Getting Your Money

Being a young adult in 2016 is no picnic. You (mostly) don’t know what you want to do, your love life’s a slow-motion disaster film, and your parents keep asking when you’re going to settle down/get married/go to med school.
Oh, and you’ve got crazy student loan debt, wages have been stagnant for decades, housing prices are through the roof, and climate change just killed a bunch of reindeer in Siberia.
It’s enough to make you feel like this:

It doesn’t have to be this hard. While we can’t tell you how to figure out what you want to do with your life, or get you to stop drunk-texting your ex, or bring those poor reindeer back to life, we can help you get your finances in order.
Here’s how to be an adult—on paper, at least.
1. Pay yourself first

It’s a personal finance cliche, but it’s still the first step on the road to financial stability. Saving money often feels like deprivation—you can’t buy stuff you want. But if you change your mindset, and see saving as an investment in (pretty near) future you’s health and happiness, it makes it a lot easier.
How to pay yourself first? Here are a few ideas:
Do (at least) the bare minimum when it comes to retirement savings

Ideally, you’d be putting away a significant amount of money toward your golden years, but we know you’ve got bills: Those fat monthly payments to Sallie Mae, as well as rent, food, and the (more than) occasional night out.
But one of the few advantages (financially speaking) of being young is that you’ve got decades until you’re going to need your retirement money. Thus, every dollar you put away now will be worth more at retirement than dollars you put down in 10 or 20 years, when you’ll be a little farther along the slow crawl to the grave—and thus more flush.
Why? Compound interest. With time, your money earns interest, and then that interest earns interest, and then the interest on your interest earns more….you see where this going. Time is on your side on this one.
So what’s the bare minimum?
If your employer offers a match, contribute as much as you need to get the maximum match. For most of you, this will be 6 percent, with an additional 3 percent coming from your employer. Free money!
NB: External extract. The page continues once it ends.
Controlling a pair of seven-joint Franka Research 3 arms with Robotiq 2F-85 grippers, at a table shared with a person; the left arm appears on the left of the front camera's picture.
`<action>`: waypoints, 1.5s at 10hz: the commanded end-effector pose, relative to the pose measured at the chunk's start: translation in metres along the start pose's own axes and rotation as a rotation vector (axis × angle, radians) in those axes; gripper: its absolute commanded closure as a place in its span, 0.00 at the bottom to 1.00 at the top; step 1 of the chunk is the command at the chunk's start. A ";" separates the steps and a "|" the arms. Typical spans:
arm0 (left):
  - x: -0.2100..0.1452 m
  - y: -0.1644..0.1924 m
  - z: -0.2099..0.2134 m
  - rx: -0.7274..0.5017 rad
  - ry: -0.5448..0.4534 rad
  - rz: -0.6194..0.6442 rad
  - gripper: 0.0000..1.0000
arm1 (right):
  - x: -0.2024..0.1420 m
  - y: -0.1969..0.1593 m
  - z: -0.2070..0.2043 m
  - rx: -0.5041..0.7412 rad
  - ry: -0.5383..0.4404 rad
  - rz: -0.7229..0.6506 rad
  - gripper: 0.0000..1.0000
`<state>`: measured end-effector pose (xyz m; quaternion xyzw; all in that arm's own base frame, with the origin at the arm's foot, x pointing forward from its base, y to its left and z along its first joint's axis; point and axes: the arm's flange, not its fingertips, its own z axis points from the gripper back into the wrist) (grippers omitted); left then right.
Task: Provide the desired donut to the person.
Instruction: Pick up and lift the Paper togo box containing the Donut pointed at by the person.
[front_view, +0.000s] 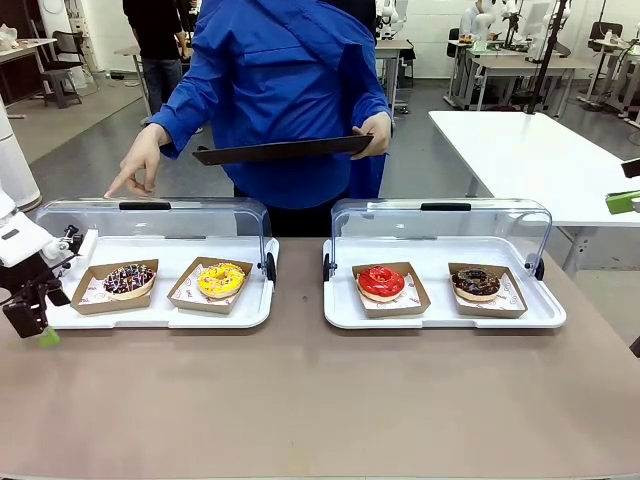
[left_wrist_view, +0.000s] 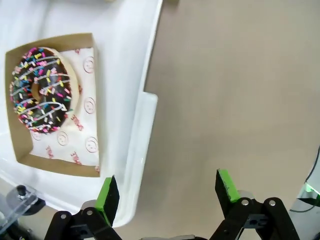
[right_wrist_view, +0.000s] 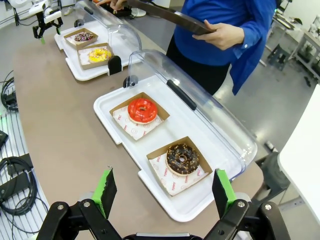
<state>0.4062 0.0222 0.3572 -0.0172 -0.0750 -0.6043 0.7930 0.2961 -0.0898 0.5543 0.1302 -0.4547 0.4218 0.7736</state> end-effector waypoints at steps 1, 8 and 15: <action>0.006 0.009 -0.008 0.001 -0.022 -0.032 0.00 | 0.000 0.000 0.000 0.009 0.000 0.012 0.00; 0.011 0.053 -0.019 0.148 -0.032 0.005 0.00 | 0.000 0.000 0.000 0.009 0.000 0.012 0.00; 0.012 0.060 -0.027 0.124 -0.041 0.025 0.60 | 0.000 0.000 0.000 0.009 0.000 0.012 0.00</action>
And with that, you’ll be close to halfway to the 20-percent savings rate that most financial advisors (and Money Under 30) recommend.
If you start right out of school, it might even be enough for you to have a year’s salary saved up in your 401(k) by age 30.
And because that 6 percent comes out pre-tax, you won’t feel as much of a pinch in your (slightly) reduced paycheck.
If you employer doesn’t offer a match?
Then you should open up a Roth IRA and aim to max out your yearly contribution. Since you’re young, and probably not making a ton yet, you’ll be paying less in taxes than you will later on. Contributions to a Roth IRA are done with post-tax money; withdrawals you take in retirement are tax-free.
Regardless, you’ll want to put your money in low-cost index funds, as fees can really eat up your returns.